Save Redis memory with large list compression

ihsw · on Aug 31, 2013

Tumblr made a blog post[1] about exploiting similar compression techniques.

Using that technique, personally I've had great success storing data in hashes by JSON-encoding it beforehand, where it would normally be like so:

    HSET user:159784623 username ihsw
    HSET user:159784623 email blahblah@gmail.com
    HSET user:159784623 created_at 1377986411

But instead it's like so:

    HSET user:156039 687 {"username":"ihsw","email":"blahblah@gmail.com","created_at": 1377986411}

Where we divide data into "buckets" that are 1024 in size and given an ID of 159784623, the resulting bucket ID is 156039 and the remainder is 687.

    id = 159784623
    bucket_size = 1024
    remainder = id % bucket_id
    bucket_id = (id - remainder) / bucket_size

Using this I've been able to reduce memory usage anywhere from 40%-80% (yes, 80%), which depends compressibility of the data (length and randomness of each hash item).

I've also been replacing dictionary keys with integers and it further reduces the size of the data being stored by an additional ~30%.

    HSET user:156039 687 {"0":"ihsw","1":"blahblah@gmail.com","2":"1377986411}

It shouldn't be underestimated how these simple techniques can make such a significant impact, especially when the gains are quite considerable. JSON-encoded data may be quite verbose, so CSV may add considerable gains too, but JSON can accommodate missing keys.

Lists and sets can also accommodate "bucketing" of data, however that comes with added complexity of accommodating the variety of redis commands that come with those data structures (BLPOP, SADD, SDIFF, etc).

[1] http://instagram-engineering.tumblr.com/post/12202313862/sto...

nemothekid · on Aug 31, 2013

The blog post you referenced I think was done by instagram, not tumblr. I remember reading it and doing something similar. They also found doubling the `hash-max-ziplist-entries` options to 512 from 1024 also didn't cause much CPU load.
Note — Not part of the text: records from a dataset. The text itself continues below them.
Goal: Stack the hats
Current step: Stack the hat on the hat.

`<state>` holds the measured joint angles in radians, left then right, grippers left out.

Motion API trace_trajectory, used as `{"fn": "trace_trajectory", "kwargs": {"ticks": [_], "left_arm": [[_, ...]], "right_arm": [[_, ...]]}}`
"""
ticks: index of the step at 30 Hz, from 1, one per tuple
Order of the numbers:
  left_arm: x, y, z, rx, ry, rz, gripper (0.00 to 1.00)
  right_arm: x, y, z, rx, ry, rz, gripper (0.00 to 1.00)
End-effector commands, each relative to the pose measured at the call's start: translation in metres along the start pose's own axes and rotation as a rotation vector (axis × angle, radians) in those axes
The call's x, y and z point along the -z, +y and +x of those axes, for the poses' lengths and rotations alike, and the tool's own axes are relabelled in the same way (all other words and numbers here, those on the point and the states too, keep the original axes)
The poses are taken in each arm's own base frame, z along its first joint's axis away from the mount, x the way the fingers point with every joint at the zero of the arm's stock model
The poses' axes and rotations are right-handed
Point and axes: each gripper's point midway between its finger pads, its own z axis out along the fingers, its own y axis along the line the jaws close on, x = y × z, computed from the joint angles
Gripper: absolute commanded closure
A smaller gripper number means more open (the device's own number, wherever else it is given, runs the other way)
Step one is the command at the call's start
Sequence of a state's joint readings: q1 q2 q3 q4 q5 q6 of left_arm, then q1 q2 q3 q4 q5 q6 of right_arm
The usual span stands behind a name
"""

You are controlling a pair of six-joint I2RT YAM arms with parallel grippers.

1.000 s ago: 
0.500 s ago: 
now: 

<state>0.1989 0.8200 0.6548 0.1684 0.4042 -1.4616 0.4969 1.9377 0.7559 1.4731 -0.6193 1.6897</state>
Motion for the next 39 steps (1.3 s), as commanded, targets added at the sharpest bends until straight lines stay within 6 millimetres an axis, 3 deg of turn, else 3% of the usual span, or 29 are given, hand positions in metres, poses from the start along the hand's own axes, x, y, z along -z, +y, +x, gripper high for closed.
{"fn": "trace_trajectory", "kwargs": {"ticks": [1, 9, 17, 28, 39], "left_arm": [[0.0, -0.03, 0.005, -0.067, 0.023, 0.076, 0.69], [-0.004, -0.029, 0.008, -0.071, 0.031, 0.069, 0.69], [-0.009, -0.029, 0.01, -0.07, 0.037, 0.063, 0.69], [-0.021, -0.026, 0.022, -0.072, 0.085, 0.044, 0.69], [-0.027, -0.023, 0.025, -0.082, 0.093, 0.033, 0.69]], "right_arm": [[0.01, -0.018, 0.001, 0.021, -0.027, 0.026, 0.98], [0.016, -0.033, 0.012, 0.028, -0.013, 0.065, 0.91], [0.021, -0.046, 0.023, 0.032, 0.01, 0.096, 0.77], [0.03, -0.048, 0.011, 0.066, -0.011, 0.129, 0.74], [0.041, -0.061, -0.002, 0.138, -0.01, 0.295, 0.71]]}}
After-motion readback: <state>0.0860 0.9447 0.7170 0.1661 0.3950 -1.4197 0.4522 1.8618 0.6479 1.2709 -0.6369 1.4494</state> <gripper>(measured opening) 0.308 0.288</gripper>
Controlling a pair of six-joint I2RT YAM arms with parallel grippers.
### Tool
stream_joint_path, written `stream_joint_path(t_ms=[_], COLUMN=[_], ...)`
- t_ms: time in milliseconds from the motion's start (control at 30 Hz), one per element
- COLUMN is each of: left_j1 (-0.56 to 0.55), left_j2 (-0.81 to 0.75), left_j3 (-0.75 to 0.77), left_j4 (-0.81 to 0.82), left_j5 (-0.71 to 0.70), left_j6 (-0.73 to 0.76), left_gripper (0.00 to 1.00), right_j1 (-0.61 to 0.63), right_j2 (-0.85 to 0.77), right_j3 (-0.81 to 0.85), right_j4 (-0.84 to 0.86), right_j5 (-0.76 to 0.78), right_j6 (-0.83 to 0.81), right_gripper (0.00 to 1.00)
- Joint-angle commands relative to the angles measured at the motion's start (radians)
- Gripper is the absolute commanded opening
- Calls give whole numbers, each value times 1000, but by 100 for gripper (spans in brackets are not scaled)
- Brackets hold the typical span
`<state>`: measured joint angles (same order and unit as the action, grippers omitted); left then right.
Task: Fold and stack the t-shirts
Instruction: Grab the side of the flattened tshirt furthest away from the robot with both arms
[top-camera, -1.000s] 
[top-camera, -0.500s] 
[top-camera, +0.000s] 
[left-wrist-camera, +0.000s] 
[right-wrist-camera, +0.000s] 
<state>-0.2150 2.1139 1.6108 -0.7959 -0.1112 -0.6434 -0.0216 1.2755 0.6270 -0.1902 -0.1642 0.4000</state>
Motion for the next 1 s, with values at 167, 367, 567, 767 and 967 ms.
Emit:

Something you can also try as well is encoding with msgpack rather than JSON. You can save 30% from the original JSON string without losing the keynames.

ihsw · on Sept 1, 2013

Indeed it was Instagram, I stand corrected.

I'm aware of Msgpack and I was under the impression that it doesn't handle UTF data very well, however that was some time ago and I may be mis-remembering. Msgpack libraries are also supposed to be quite a bit faster at encoding/decoding, right?

glebm · on Aug 31, 2013

Thanks, this is a good way to partition hashes, added link to the post. When applying compression to real-life redis data, I usually also get a ballpark of 50% savings.

neuroscr · on Aug 31, 2013

It's not clear if the wallclock savings was consistent over multiple runs.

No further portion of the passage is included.